経済産業省はこのほど、外務省と連名で実施した「日本企業のサプライチェーンにおける人権に関する取組状況のアンケート調査」の結果を発表した。日本企業のビジネスと人権への取り組み状況に関して初の政府調査だ。回答した企業のうち7割が人権方針策定を定めていることがわかった。
日本は2011年に国連人権理事会の関連決議で定められた「ビジネスと人権指導原則」に基づき、2020年10月に「ビジネスと人権」に関する計画を策定した。人権対処への現状把握のため、今年9月3日から10月14日にかけて上場企業(東証一部、二部)2786社に対して調査を行い、そのうち760社が答えた。
調査結果によると、約7割が人権方針を策定しており、5割強が人権デュー・デリジェンス(企業活動における人権への負の影響を特定して予防・軽減・情報公開すること)を実施していることがわかった。外部のステークホルダー関与は3割だった。人権方針を策定している企業の中に、6割強が国際的な基準に準拠。
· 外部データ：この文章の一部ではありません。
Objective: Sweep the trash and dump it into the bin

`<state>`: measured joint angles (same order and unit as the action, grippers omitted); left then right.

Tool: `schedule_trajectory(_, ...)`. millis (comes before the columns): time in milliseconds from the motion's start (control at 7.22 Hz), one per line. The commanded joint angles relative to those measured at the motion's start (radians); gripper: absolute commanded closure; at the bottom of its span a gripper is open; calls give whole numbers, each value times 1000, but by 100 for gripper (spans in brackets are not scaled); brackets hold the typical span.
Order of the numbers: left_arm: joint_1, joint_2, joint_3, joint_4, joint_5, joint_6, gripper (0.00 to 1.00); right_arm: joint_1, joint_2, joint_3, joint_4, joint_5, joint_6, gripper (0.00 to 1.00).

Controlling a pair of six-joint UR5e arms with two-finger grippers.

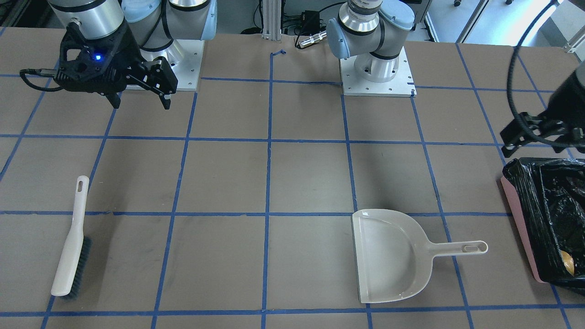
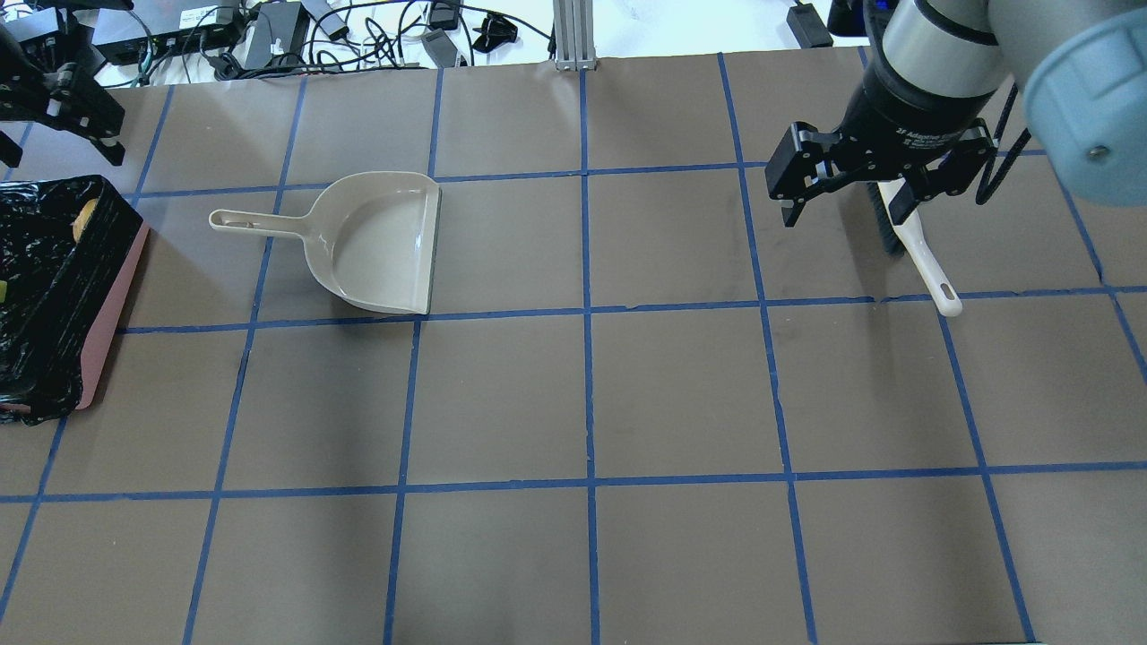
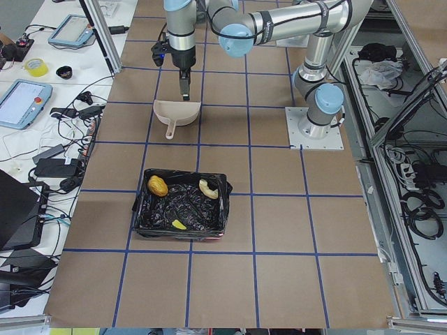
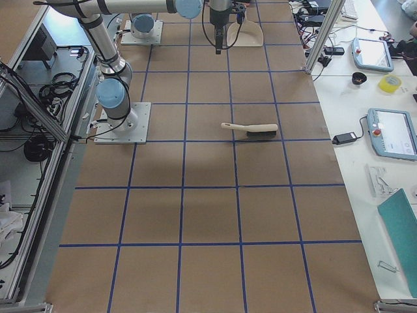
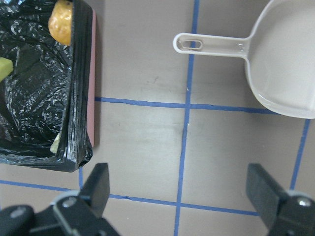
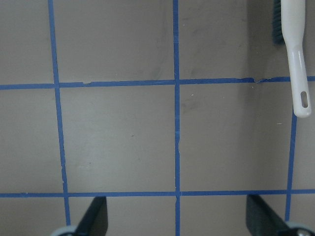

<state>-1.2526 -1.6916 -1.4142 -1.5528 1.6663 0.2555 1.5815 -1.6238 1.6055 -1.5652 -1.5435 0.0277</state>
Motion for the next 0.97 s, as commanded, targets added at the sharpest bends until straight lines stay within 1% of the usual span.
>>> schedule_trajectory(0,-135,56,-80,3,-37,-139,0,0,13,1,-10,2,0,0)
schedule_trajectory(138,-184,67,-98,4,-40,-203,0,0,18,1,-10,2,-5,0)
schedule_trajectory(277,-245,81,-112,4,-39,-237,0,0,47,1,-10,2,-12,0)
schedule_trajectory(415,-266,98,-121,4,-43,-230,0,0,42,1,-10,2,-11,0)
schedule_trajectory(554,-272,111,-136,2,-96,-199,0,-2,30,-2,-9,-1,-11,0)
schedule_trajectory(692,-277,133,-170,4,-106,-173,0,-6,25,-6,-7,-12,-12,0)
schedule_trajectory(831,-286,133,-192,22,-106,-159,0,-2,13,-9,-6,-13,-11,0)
国連の「ビジネスと人権に関する指導原則」に準拠しているケースが約7割と最も多い。
そして、人権デュー・ディリジェンスを実施している企業は5割強。その企業のうち、間接仕入先まで実施している企業は約25%、販売先・顧客まで実施している企業は約10%~16%だった。
人権に関する取組について5割強の企業が情報公開している。回答した企業で、売上規模が大きくなるほど、人権対応基礎項目の実施率が高くなる傾向があるという。